Bisnis.com, JAKARTA — Perkembangan produksi smelter nikel Indonesia terbilang cukup signifikan, terutama setelah adanya percepatan larangan ekspor bijih nikel.
Hanya saja, kata Staf Khusus Menteri ESDM Bidang Tata Kelola Mineral dan Batubara Irwandy Arif, seluruh produknya masih berupa produk antara (intermidiate) dan didominasi oleh produk kelas dua, yakni nickel pig iron (NPI) dan feronikel (FeNi).
"Produksi kita paling besar yang kelas dua ini. Ini yang kira-kira mengeruk terus saprolite, nikel kadar tinggi, sedangkan yang kelas satu yang memproduksi Ni Matte dan MHP yang menggunakan limonite, produksinya masih kurang," kata Irwandy dalam webinar, Selasa (13/10/2020).

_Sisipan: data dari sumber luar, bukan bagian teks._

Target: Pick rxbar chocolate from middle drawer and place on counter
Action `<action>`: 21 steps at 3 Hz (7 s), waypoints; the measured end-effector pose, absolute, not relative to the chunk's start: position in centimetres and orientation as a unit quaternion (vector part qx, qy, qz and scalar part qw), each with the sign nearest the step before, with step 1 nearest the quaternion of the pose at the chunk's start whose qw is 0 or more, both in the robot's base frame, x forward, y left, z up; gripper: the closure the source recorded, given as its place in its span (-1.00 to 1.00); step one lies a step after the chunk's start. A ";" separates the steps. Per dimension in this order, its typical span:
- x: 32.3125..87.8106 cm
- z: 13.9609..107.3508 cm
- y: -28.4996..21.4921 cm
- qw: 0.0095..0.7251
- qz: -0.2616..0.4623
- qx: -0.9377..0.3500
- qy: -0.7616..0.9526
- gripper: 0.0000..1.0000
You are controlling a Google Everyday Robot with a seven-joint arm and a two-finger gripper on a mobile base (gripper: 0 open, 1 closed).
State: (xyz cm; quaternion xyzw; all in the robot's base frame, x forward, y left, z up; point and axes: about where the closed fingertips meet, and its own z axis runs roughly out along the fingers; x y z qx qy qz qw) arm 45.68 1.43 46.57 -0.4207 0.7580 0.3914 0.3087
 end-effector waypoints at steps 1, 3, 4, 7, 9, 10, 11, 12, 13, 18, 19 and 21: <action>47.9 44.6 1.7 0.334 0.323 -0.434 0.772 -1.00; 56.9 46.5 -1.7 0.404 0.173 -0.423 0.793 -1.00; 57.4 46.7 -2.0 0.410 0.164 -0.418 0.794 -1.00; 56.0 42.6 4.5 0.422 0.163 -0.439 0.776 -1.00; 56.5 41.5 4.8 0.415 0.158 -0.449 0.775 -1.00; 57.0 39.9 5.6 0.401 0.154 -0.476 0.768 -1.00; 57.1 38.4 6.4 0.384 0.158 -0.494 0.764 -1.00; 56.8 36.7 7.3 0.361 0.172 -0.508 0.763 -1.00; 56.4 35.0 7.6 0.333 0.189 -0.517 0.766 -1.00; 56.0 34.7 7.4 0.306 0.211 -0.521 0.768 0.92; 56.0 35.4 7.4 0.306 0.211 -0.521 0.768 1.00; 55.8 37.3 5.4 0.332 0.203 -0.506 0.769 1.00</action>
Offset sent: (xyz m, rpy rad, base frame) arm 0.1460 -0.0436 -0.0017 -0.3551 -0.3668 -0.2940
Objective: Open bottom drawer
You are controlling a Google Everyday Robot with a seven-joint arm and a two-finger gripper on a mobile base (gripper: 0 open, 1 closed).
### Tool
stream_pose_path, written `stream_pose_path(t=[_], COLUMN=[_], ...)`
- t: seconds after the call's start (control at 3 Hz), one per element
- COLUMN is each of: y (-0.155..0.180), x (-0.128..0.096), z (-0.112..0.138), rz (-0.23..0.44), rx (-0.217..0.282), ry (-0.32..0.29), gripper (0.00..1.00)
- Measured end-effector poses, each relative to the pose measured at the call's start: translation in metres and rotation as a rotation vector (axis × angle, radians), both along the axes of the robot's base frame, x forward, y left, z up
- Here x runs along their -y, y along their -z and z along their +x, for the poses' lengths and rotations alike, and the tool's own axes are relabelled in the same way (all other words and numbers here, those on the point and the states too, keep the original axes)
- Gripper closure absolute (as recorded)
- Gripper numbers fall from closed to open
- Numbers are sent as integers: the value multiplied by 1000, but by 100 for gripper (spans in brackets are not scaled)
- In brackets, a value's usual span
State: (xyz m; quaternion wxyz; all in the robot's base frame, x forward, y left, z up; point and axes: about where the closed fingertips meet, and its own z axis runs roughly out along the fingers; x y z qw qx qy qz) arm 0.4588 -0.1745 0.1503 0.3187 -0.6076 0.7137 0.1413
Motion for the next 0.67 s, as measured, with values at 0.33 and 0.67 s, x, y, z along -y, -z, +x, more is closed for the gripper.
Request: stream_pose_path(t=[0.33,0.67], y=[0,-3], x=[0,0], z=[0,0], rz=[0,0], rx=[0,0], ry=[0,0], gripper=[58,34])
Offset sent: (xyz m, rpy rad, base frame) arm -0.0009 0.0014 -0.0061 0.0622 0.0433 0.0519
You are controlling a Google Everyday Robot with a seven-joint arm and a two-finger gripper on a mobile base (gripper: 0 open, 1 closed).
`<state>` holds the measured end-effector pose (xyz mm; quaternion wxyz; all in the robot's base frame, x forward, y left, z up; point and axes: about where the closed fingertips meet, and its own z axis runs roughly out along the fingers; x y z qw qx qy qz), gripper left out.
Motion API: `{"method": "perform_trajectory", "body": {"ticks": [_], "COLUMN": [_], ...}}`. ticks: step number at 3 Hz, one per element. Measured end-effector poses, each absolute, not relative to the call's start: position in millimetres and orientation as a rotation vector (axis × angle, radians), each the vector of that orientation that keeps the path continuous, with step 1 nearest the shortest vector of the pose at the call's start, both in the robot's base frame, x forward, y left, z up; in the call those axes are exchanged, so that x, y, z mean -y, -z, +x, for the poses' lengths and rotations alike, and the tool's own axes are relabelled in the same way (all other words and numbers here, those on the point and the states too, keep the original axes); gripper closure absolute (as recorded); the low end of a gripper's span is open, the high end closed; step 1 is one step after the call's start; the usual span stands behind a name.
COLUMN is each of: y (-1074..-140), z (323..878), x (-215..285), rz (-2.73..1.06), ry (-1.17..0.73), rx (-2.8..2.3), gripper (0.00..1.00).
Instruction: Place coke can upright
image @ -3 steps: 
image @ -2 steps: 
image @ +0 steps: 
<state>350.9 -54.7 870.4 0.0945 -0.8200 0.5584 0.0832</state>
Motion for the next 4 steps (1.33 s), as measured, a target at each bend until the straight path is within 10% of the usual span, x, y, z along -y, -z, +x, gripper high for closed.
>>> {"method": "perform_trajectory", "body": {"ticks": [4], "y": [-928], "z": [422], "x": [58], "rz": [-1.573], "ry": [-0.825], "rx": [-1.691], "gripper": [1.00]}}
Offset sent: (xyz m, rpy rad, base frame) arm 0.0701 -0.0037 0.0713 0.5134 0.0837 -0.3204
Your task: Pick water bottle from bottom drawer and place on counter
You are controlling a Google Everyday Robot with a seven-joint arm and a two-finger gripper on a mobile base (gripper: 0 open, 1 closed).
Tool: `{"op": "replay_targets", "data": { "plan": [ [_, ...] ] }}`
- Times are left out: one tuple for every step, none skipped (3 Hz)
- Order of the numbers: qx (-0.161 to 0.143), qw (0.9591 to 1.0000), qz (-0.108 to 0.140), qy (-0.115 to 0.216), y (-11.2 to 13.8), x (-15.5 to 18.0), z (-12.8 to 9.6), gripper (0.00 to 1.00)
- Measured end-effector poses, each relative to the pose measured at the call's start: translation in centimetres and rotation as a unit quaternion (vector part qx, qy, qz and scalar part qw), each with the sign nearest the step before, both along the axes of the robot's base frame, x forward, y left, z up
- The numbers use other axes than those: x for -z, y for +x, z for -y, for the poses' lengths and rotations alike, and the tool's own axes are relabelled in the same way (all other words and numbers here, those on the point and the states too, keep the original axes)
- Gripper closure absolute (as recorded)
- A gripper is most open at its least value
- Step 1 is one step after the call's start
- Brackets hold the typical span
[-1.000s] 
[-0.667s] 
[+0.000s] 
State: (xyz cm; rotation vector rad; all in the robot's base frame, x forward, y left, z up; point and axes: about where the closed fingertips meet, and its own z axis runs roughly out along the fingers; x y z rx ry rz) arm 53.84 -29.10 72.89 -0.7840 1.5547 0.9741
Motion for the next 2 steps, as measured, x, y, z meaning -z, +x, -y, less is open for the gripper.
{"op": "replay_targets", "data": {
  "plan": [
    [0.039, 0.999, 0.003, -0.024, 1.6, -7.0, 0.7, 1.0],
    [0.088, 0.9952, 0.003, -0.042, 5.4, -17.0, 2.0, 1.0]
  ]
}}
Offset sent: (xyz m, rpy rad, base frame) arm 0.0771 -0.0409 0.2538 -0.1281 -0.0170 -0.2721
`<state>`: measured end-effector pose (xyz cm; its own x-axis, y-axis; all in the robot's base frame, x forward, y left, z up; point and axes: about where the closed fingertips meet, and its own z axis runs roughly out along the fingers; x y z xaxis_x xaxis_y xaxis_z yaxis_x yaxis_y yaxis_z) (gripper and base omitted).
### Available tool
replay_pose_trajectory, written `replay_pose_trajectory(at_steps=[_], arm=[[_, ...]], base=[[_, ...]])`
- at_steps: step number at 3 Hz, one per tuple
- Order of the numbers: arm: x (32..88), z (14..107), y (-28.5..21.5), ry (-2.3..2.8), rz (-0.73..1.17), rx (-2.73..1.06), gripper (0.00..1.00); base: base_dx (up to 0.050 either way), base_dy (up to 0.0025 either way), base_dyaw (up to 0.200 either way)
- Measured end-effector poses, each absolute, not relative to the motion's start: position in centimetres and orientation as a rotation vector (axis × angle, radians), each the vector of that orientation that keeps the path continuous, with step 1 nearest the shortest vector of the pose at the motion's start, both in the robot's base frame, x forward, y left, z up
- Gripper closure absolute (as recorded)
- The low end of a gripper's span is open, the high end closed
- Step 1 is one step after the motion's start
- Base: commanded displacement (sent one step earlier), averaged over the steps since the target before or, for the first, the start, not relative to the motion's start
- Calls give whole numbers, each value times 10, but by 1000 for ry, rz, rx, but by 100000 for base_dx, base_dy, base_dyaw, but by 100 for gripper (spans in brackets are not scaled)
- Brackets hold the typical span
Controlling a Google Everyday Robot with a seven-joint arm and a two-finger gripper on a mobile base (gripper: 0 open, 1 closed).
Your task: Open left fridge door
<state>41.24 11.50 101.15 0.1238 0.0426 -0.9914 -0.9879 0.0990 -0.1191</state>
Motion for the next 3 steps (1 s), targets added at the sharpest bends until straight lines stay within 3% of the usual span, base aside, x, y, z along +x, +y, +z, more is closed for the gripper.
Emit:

Total cadangan bijih nikel kadar tinggi (saprolite) Indonesia hanya sekitar 930 juta ton, jauh lebih rendah dibandingkan dengan cadangan dari bijih nikel kadar rendah (limonite) yang mencapai 3,6 miliar ton.
Oleh karena itu, saat ini Indonesia tengah mengembangkan teknologi hidrometalurgi (high pressure acid leach/HPAL) untuk pengolahan bijih nikel kadar rendah. Namun, proyek smelter HPAL ini merupakan proyek sensitif karena selain membutuhkan belanja modal yang besar, prosesnya juga rumit dan memerlukan pengalaman yang cukup untuk membangun dan menjalankan proyek tersebut.
Irwandy menuturkan bahwa di dunia saat ini baru ada dua smelter HPAL yang sukses, yakni di Coral Bay, Filipina dan Moa Bay di Kuba.
Baca Juga
"Penguasaan processing technology terutama RKEF, HPAL, Ni/Co SO4 refinery, battery precursors, chatode, anode, battery pack, oleh BUMN atau perusahaan nasional sangat penting agar secara jangka panjang BUMN atau perusahaan nasional bisa lebih menguasai industri nikel dari hulu ke hilir untuk kemandirian Indonesia," katanya.